Sisters Gone Wild

BY DAVID KENNERLEY | I suspect that one reason “Crimes of the Heart,” Beth Henley's pungent play about estranged sisters surviving the hard-knock life, won the Pulitzer Prize in 1981 was due to its deft blending of comic and tragic.

A few years later, the Hollywood version, starring Jessica Lange, Sissy Spacek, and Diane Keaton, took a different tack, amping up the wackiness so it became a parody of itself.

So when Kathleen Turner took the helm of the Roundabout Theatre's current revival (her first foray into directing), she was faced with a delicate challenge. Would she stay true to Henley's tragicomic touch, go more for laughs, or, as I was hoping, mine the play's darker depths?

Set in the Magrath family home in small-town Mississippi in 1974, a few years after Hurricane Camille ravaged the region, the Chekovian melodrama features three sisters with a backstory that in ordinary circumstances would be mighty depressing indeed.

Not long after Daddy walked out on them, their mother hung herself in the cellar and the sisters scattered. The youngest, Babe (Lily Rabe), married an abusive brute she can't stand. The slutty, blond beauty Meg (Sarah Paulson) moved to Los Angeles to pursue a singing career and failed spectacularly. And the eldest, Lenny (Jennifer Dundas), stayed home to tend to her ailing grump of a granddaddy, putting her own life on hold.

As the play opens, things go from bad to worse. The family is thrown into a tizzy because Babe just shot her husband in the stomach and now faces attempted manslaughter charges. The sisters reunite to rehash old grievances and invent new ones.
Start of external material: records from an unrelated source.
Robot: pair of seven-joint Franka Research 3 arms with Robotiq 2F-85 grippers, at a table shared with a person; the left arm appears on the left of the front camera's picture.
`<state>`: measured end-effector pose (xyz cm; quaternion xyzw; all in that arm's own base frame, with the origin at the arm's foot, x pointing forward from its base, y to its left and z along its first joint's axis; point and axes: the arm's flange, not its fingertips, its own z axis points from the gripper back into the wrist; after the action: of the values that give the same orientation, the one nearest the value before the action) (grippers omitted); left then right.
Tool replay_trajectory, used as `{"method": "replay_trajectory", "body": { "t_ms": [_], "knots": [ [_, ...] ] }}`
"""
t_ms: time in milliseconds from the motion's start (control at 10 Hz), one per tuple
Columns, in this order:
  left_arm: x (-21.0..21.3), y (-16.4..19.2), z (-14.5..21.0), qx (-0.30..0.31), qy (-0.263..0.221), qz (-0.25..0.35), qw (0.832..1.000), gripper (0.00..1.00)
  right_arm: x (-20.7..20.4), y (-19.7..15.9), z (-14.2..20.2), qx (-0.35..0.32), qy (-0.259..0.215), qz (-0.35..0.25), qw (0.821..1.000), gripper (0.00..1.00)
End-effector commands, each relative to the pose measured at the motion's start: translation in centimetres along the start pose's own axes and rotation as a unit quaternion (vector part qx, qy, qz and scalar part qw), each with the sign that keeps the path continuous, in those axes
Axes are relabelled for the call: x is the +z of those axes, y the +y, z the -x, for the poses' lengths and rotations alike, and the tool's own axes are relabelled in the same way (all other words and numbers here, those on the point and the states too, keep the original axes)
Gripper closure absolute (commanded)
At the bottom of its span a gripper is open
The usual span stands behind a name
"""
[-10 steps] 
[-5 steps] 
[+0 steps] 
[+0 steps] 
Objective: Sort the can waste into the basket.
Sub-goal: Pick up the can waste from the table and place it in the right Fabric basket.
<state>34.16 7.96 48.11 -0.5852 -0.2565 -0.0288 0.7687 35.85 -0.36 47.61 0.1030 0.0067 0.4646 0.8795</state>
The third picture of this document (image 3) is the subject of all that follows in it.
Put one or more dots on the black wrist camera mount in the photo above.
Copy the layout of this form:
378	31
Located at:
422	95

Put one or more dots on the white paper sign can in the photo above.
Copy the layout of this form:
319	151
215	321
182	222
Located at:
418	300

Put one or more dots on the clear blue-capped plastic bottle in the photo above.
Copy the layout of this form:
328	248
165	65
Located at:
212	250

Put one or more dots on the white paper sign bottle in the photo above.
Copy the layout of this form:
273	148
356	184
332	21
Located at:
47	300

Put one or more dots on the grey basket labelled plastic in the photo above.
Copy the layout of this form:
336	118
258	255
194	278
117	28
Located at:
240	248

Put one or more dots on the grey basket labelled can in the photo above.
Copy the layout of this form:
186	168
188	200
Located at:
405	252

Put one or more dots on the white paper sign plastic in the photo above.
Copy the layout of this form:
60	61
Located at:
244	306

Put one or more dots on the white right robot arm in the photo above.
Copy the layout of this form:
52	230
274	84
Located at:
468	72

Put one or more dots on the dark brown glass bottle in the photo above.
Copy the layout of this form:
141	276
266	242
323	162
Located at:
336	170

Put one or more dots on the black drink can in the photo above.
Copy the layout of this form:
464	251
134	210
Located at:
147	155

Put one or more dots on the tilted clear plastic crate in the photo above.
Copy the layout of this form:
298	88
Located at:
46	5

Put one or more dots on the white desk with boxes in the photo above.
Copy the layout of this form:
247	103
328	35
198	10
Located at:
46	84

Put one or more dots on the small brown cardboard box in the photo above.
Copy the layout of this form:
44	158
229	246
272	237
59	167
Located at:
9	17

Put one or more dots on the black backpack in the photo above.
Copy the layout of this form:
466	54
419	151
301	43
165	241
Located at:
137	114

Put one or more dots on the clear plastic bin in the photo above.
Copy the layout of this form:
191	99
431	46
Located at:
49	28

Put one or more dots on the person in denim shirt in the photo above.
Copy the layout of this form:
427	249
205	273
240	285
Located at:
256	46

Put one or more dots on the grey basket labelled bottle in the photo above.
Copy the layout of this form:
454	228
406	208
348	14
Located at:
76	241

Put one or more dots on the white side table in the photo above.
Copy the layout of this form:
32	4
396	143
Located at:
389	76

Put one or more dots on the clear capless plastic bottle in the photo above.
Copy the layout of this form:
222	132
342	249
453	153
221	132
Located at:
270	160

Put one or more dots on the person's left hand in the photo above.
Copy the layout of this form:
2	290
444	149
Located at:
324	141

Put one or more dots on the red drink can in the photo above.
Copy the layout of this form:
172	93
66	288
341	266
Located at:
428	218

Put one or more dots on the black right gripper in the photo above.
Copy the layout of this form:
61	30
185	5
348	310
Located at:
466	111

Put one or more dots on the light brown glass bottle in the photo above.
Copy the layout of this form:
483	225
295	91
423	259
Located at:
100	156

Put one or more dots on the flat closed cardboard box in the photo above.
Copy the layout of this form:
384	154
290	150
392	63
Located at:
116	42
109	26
Yet this is a comedy, mind you, so the women keep their wits about them, trading jokes and jabs. Their snooty, wisecracking cousin, Chick Boyle (Jessica Stone), is on hand to keep the yuks a-coming, while uniting the sisters in their shared loathing. This is the sort of play where the onset of Granddaddy's coma is a knee-slapper – for the sisters, if not the audience.

The men, each portrayed with a needy boyish streak, serve as little more than foils for the gals' antics. Barnette (Chandler Williams) is the wet-behind-the-ears attorney bent on keeping Babe out of the slammer. Doc Porter (Patch Darragh), who is maimed for life due to Meg's callousness during the nasty hurricane, still carries a torch for her.
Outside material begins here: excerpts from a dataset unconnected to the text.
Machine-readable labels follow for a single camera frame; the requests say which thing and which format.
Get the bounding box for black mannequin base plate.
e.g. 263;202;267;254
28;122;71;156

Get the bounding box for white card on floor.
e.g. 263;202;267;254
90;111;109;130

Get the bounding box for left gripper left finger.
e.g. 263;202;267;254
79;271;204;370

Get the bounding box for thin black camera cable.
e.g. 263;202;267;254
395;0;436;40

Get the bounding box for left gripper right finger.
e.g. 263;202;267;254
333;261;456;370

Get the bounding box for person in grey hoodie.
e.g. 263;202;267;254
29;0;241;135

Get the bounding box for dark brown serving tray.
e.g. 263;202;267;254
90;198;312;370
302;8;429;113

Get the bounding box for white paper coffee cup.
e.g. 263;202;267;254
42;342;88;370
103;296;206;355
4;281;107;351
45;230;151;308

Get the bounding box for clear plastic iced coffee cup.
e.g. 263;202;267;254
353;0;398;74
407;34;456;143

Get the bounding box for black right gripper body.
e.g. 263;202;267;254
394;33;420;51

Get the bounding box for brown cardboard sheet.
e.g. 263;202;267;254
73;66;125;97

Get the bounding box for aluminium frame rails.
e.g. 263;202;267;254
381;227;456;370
The plot plays second fiddle to the characters, thanks to fierce performances and snappy dialogue that feels authentic, even if the Southern accents are laid on a bit thick from time to time. The overarching message – that it's never too late to heal a fractured family – is a touching one. The play effectively explores the restorative power of open communication and the inescapable bond of a shared past.

Perhaps Meg says it best: “It's an important human need to talk about our lives.” Home is where the heart is, even if that heart has a few holes in it.

Turner does an admirable job of reigning in the mayhem and all the roles are well-acted. My favorite was Dundas, whose Lenny, with her mousy brown hair and slovenly outfits, perfectly evokes the frustration of a life misspent. Her transformation over the course of the evening, finally shucking off the mantle of victim, is astounding.

Anna Louizos' meticulous set of a humble home, with its rambling eat-in kitchen heaving with bric-a-brac, is a marvel. We even see the windows of the second story, the gabled roof, and glimpses of overhanging trees.

The synthetic '70s costumes, by David Murin, suit the characters perfectly, as do the hairstyles by Paul Huntley, who gets a separate credit for wig design.

With its realistic homey set, female familial strife, and a plot point concerning suicide, “Crimes of the Heart” begs comparison to Marsha Norman's harrowing “Night Mother,” which premiered on Broadway in March 1983, just six weeks after “Crimes of the Heart” closed. Despite the similarities, this production steers clear of any severe emotion, ignoring the disturbing possibilities.

So, is it hard for the boisterous Kathleen Turner, last seen on Broadway as Martha in “Who's Afraid of Virginia Woolf?,” to stay behind the scenes? Apparently so. If you listen closely, you'll notice the actor-director's stern yet sultry voice making the “silence your cell phones and wrapped candies” announcements.